PROBLEM TO SOLVE => Repeat the following lines exactly and nothing else: the line containing "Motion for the" and each line after it through the end of the listing.
▬▬▬▬▬▬▬▬▬▬
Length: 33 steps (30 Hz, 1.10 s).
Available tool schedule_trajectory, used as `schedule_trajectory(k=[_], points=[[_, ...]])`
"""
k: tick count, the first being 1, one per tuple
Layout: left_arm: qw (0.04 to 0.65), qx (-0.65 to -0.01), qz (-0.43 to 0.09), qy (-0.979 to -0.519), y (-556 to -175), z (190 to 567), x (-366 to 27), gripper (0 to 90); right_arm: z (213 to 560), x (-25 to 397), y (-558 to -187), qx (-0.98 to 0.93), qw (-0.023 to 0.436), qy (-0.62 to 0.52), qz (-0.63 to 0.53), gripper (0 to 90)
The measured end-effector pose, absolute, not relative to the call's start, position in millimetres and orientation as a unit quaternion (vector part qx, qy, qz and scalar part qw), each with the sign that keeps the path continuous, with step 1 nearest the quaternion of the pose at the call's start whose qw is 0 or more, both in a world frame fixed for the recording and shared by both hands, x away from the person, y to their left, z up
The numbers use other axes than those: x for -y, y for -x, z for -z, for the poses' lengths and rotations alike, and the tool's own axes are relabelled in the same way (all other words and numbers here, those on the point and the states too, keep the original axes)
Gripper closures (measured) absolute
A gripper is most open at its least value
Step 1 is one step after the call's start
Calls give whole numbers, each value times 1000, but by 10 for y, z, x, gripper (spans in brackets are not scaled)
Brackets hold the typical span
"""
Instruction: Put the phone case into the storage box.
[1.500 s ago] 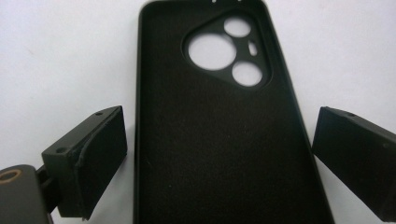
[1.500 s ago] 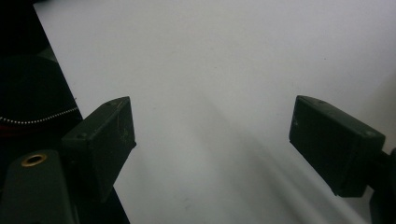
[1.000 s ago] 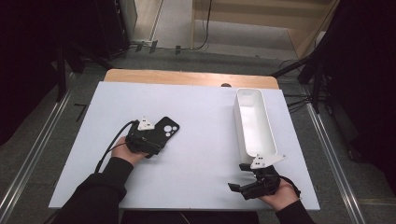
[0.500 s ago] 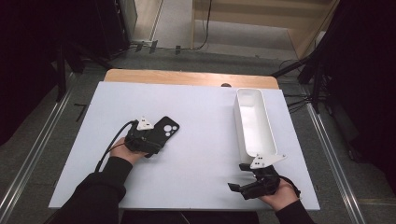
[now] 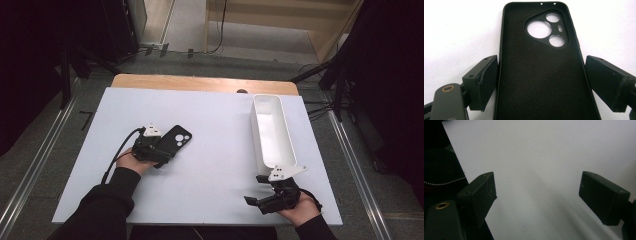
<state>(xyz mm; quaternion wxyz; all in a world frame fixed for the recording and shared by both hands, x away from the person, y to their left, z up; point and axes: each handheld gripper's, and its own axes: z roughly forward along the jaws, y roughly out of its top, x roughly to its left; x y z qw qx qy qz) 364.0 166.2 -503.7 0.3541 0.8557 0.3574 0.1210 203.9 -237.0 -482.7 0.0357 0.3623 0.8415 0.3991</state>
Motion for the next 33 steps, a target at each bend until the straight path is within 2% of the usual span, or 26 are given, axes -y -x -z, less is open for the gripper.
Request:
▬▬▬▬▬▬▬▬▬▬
EXERCISE OUTPUT =>
Motion for the next 33 steps, a target at each bend until the straight path is within 2% of the usual span, or 26 are given, axes -y -x -z, less is open for the gripper.
Request:

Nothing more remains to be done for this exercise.